(Items listed in a dataset)
# # # # #
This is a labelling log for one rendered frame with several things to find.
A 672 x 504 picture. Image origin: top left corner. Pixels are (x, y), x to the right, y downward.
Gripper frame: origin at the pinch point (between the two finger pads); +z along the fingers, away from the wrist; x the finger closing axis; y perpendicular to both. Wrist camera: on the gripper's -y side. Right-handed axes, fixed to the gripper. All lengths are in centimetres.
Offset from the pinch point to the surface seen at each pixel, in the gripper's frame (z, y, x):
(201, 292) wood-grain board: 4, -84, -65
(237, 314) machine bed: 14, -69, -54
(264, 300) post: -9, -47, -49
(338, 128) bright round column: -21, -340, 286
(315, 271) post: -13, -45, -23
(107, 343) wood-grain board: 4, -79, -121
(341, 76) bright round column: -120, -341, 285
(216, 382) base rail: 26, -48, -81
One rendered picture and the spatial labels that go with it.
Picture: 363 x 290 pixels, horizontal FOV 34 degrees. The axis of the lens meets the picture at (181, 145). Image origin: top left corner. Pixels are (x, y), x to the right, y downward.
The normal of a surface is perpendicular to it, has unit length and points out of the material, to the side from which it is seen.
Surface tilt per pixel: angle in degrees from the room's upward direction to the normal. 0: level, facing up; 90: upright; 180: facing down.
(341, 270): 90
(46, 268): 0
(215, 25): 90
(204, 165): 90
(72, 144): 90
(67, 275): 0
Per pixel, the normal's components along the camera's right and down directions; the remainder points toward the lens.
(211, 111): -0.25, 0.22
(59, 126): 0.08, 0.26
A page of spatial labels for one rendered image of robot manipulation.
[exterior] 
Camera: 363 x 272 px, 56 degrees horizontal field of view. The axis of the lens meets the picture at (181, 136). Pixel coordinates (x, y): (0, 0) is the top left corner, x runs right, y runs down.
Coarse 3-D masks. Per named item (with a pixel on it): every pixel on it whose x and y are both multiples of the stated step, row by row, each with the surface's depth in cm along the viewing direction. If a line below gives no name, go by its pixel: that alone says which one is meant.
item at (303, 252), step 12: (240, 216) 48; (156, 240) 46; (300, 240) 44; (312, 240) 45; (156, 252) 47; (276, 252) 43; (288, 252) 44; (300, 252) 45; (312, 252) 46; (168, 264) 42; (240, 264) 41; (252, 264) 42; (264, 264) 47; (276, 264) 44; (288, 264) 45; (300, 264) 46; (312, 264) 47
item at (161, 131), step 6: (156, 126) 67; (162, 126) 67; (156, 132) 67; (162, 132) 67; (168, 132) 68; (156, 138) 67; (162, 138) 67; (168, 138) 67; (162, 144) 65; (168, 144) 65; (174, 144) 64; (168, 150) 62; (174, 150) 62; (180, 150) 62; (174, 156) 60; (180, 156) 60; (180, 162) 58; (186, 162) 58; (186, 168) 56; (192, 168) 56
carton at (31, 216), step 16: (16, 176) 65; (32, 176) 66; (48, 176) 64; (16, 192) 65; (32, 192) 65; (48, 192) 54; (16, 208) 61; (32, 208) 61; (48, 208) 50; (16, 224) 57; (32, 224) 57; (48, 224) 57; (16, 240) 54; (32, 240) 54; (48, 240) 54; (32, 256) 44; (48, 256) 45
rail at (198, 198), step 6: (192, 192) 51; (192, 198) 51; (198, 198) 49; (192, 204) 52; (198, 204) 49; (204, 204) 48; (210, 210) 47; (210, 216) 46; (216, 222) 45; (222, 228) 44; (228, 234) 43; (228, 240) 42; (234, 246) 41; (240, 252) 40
# # # # #
What is being asked ▸ All that is wanted is the run of lines from the start of the data through the line containing "(315, 271) post: -13, -45, -23", copied word for word.

Response ▸
This is a labelling log for one rendered frame with several things to find.
A 672 x 504 picture. Image origin: top left corner. Pixels are (x, y), x to the right, y downward.
Gripper frame: origin at the pinch point (between the two finger pads); +z along the fingers, away from the wrist; x the finger closing axis; y perpendicular to both. Wrist camera: on the gripper's -y side. Right-handed axes, fixed to the gripper. All lengths are in centimetres.
Offset from the pinch point to the surface seen at each pixel, in the gripper's frame (z, y, x):
(201, 292) wood-grain board: 4, -84, -65
(237, 314) machine bed: 14, -69, -54
(264, 300) post: -9, -47, -49
(338, 128) bright round column: -21, -340, 286
(315, 271) post: -13, -45, -23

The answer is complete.